シンガポール、将来のパンデミックに対応するための国家研究開発計画を開始

 11月3日(木)に開始された専用の研究プログラムにより、国はパンデミックの専門家を集め、将来の感染症発生の脅威に対応することができるようになる。
 
 流行病への備えと対応に関する研究プログラム(Prepare)は、さまざまな分野の専門家や政府機関を結びつけ、このような脅威に対処することを目的としている。
 
 また、シンガポール国内だけでなく、海外の研究機関とも連携し、情報や知識の共有、研究パートナーシップの強化を図るという。
 
 Prepareを立ち上げたオン ・ イェクン保健相は、「Covid-19」に対するシンガポールの対応の特徴は、科学的根拠とデータに基づいて、あらゆる段階で意思決定を行う適応性である。Covid-19のパンデミックの経験をもとに、シンガポールは将来の感染症発生に対する備えをさらに強化し、Prepareが重要な取り組みのひとつになる。Covid-19との闘いには、科学的な証拠とデータに基づいた決定を行い、学際的な取り組みが必要であると述べた。
 
 オン氏は、デューク大学ニューサウスウェールズ校のワン・リンファ教授とそのチームが、地元で初めてCovid-19の感染が確認されてから数日以内にウイルスを分離できたことが、大きな役割を果たしたことを強調した。これによって、今後の研究の基礎が築かれた。これらの研究は、パンデミックを通じてシンガポール保健省(MOH)が政策を立案し調整するのに重要な洞察をもたらしたという。
 
 ウイルス配列が発表されてから3週間後、ここの研究・臨床チームは、いち早く診断キットを作成し、配備した。
 
 ワン教授は、国立感染症センター(NCID)、科学技術庁のA*Star、世界的なバイオテクノロジー企業であるジェンスクリプトとともに、高度なバイオセーフティ・レベル3の施設を必要とせずに中和抗体を検出する「世界初」の血清検査法を開発した。
 
 A*Starチームのウイルスの軌跡のモデリングは、政府がどのように感染が広がるかを理解し、安全管理措置につなげるのに役立った。
 
 バーナビー・ヤング准教授とリサ・ン教授は、NCIDとA*Starによる研究で、ウイルス量が発症から数日後に比較的低いレベルまで低下することを示した。
 
 この発見によって、Covid-19の患者を検査結果が陰性であれば、何日も何週間もかけて退院させるというやり方から、最大7日後に退院させるという方針に転換することができたという。
 
 A*Starチームは、ウイルスの軌道をモデリングすることで、政府がウイルスの拡散方法を理解し、安全管理措置につながるよう支援した。
 
 この発見は非常に重要であった。
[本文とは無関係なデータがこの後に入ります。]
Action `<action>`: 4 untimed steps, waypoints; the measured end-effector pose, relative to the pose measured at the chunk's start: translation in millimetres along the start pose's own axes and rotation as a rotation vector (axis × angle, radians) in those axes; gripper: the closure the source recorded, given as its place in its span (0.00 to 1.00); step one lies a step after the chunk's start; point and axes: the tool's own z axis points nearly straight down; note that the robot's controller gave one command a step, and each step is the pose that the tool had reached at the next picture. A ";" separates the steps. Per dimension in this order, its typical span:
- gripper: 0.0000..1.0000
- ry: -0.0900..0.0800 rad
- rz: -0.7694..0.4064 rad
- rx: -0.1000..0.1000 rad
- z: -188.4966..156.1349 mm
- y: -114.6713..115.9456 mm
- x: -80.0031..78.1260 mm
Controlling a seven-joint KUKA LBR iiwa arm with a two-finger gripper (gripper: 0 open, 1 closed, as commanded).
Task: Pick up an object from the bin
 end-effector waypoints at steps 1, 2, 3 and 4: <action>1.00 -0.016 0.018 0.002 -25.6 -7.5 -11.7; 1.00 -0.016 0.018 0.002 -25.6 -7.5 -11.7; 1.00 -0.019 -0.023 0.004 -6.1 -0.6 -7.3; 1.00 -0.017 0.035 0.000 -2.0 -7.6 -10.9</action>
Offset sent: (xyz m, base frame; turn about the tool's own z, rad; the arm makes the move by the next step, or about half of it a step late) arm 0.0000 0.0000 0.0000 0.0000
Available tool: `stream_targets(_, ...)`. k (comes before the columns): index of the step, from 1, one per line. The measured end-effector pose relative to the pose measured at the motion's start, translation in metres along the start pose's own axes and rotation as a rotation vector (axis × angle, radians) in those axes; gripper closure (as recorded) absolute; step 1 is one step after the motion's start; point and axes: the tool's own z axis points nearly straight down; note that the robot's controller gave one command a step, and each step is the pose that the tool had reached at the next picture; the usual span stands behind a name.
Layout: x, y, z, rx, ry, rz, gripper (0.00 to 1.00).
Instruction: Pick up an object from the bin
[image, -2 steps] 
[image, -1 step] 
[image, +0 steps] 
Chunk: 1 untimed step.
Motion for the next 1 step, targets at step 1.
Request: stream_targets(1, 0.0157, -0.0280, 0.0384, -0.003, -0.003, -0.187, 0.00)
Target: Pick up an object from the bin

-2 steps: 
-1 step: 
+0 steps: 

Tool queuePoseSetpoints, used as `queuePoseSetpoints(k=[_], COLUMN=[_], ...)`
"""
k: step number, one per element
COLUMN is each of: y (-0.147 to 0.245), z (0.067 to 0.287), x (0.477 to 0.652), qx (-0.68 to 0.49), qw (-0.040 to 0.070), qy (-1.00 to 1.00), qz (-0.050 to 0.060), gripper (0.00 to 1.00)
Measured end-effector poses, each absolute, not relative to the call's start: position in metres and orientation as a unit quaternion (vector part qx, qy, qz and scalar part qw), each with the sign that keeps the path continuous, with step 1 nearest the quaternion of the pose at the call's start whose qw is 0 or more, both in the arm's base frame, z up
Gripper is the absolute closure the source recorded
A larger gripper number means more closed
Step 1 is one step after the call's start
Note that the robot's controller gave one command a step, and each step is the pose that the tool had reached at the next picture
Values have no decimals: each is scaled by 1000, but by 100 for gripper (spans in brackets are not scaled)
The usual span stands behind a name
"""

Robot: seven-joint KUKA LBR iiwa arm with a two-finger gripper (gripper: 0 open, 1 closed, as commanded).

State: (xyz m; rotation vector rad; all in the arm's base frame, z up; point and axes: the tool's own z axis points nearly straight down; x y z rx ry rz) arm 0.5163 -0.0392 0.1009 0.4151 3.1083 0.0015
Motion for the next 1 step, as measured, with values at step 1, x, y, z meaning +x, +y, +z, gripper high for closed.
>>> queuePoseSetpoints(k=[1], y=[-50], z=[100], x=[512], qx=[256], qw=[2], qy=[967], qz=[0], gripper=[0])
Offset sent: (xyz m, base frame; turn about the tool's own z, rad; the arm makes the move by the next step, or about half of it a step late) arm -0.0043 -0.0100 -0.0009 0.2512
この発見によって、Covid-19の患者を検査結果が陰性であれば、何日も何週間もかけて退院させるというやり方から、最大7日後に退院させるという方針に転換することができたと、オン氏は言う。
 
 感染症モデリングの専門家であるソー・スイ・ホック公衆衛生大学院のアレックス・クック教授は、パンデミックの期間中、MOHと非常に緊密に協力して、Covid-19の疾病推移の予測を行い、実際の観測値にかなり近いことが判明したと述べている。
 
 NCIDのデビッド・ライ教授は、米国国立衛生研究所に積極的に働きかけ、シンガポールをCovid-19の世界的な臨床試験地として取り込んでもらった。これにより、シンガポールはレムデシビルなどの治療薬にいち早くアクセスできるようになったという。
 
 こうした専門家たちは、ワン教授が率いる「Prepare」の旗の下で、引き続き協力し合う。当面の課題は、MOHとの緊密な連携により、国家的な疫病研究開発(R&D)計画を策定することである。